%%

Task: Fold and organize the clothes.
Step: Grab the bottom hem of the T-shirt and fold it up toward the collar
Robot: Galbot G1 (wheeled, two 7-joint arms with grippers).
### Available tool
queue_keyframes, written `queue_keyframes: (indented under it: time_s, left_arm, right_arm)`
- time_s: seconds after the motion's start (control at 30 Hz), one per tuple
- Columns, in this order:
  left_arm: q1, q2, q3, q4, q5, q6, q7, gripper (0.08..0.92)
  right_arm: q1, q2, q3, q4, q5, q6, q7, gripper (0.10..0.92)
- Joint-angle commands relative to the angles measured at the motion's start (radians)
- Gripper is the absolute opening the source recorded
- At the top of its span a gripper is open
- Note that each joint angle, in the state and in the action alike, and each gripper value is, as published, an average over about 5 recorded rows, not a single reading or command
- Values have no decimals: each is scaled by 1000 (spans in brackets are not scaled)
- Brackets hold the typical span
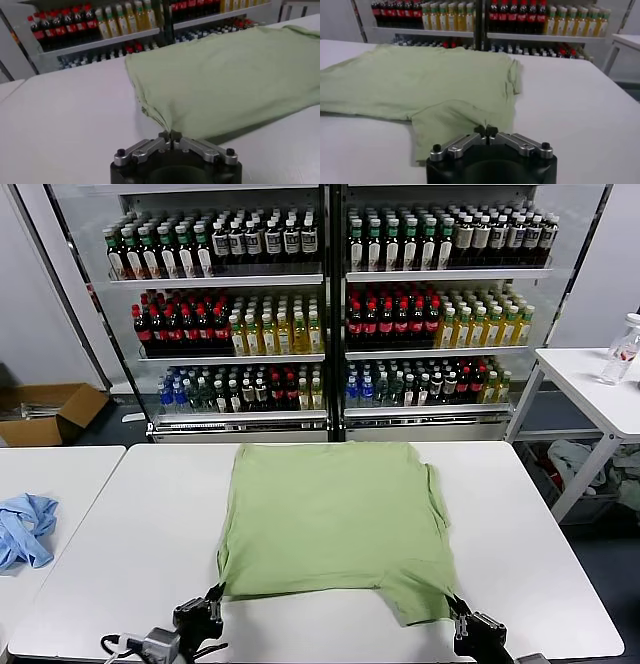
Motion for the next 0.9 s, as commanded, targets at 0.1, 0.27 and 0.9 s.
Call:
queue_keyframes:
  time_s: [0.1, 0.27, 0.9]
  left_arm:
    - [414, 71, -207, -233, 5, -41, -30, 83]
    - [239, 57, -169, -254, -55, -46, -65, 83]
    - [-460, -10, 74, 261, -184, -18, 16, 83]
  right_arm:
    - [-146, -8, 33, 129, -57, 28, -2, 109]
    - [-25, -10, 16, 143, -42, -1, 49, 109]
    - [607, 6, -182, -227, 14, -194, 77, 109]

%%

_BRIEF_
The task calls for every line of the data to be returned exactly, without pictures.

_ANSWER TO THIS EXERCISE_
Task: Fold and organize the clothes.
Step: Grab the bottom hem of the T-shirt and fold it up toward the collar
Robot: Galbot G1 (wheeled, two 7-joint arms with grippers).
### Available tool
queue_keyframes, written `queue_keyframes: (indented under it: time_s, left_arm, right_arm)`
- time_s: seconds after the motion's start (control at 30 Hz), one per tuple
- Columns, in this order:
  left_arm: q1, q2, q3, q4, q5, q6, q7, gripper (0.08..0.92)
  right_arm: q1, q2, q3, q4, q5, q6, q7, gripper (0.10..0.92)
- Joint-angle commands relative to the angles measured at the motion's start (radians)
- Gripper is the absolute opening the source recorded
- At the top of its span a gripper is open
- Note that each joint angle, in the state and in the action alike, and each gripper value is, as published, an average over about 5 recorded rows, not a single reading or command
- Values have no decimals: each is scaled by 1000 (spans in brackets are not scaled)
- Brackets hold the typical span
Motion for the next 0.9 s, as commanded, targets at 0.1, 0.27 and 0.9 s.
Call:
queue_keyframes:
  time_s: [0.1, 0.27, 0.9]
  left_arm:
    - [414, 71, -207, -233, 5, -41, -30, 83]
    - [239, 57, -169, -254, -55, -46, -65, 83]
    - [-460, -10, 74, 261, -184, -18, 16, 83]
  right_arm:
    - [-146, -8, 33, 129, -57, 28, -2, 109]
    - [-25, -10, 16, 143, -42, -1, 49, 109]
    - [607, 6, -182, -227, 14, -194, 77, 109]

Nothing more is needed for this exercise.